Top of INFORMATION

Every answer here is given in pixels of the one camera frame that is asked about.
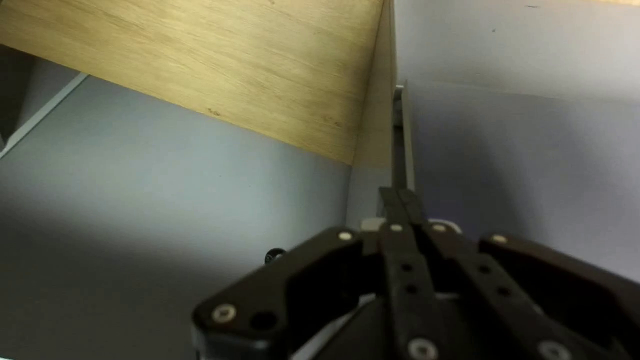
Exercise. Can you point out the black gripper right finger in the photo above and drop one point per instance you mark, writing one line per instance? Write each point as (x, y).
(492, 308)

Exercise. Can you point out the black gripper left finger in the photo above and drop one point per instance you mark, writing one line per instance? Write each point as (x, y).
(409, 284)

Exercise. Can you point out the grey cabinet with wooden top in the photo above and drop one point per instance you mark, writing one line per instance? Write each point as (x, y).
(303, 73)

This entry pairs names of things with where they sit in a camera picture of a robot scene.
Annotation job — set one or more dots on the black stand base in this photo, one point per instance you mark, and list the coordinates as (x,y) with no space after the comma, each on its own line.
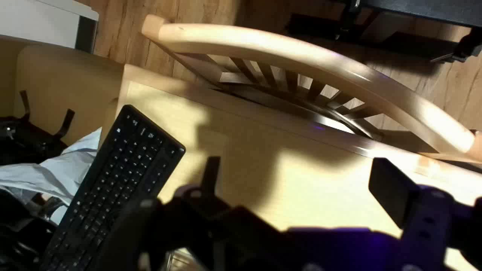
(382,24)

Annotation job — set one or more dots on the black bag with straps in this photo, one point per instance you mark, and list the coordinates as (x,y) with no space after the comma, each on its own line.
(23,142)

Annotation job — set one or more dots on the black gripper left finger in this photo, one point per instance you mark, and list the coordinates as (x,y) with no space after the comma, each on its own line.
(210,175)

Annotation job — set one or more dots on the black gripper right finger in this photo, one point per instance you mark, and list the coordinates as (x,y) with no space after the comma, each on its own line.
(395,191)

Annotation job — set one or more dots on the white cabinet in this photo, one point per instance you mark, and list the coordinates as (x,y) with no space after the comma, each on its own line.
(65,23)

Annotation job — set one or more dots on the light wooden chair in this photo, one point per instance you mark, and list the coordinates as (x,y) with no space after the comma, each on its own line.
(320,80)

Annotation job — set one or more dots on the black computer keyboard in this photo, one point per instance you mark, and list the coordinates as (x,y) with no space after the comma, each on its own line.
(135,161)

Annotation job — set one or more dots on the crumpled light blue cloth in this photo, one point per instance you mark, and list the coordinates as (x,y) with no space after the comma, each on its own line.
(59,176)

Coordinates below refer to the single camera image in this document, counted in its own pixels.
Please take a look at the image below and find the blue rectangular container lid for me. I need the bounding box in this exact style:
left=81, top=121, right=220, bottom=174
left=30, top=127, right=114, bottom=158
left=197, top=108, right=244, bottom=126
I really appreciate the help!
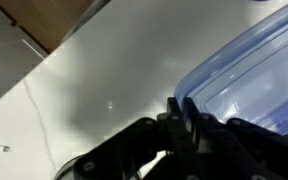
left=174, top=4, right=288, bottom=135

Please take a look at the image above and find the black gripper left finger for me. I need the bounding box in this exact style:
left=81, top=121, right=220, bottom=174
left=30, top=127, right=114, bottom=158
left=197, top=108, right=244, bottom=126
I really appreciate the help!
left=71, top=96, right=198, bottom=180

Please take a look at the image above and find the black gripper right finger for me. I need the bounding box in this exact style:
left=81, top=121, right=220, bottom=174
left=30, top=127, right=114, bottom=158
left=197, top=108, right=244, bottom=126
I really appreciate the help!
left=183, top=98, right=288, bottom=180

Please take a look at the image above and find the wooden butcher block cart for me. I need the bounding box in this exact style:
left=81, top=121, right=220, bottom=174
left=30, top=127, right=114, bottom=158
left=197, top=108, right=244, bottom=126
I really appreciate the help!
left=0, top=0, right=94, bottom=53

Bottom of INFORMATION
Top of INFORMATION

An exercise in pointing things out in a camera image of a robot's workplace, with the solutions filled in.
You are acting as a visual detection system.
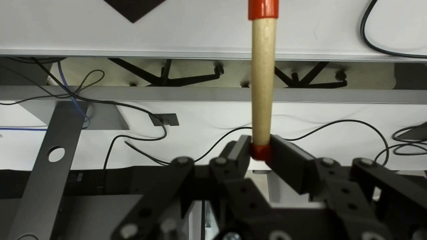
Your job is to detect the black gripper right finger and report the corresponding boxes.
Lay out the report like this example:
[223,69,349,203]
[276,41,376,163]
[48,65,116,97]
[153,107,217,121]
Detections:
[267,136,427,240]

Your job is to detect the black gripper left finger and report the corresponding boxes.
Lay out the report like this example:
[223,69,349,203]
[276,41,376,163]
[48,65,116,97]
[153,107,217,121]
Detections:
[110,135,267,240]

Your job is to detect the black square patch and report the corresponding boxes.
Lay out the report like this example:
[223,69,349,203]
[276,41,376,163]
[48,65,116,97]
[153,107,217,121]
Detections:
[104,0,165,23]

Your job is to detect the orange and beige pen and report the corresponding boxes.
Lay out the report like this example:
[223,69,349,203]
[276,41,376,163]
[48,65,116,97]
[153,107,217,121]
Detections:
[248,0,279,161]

Bottom of INFORMATION

• REQUIRED ACTION
From the listing above, collect each line in which the string "pixels" appears.

• EXERCISE SOLUTION
Every answer here is given in pixels of the one camera frame that is asked about.
Coordinates below refer to the single camera image in this document, counted in its own pixels.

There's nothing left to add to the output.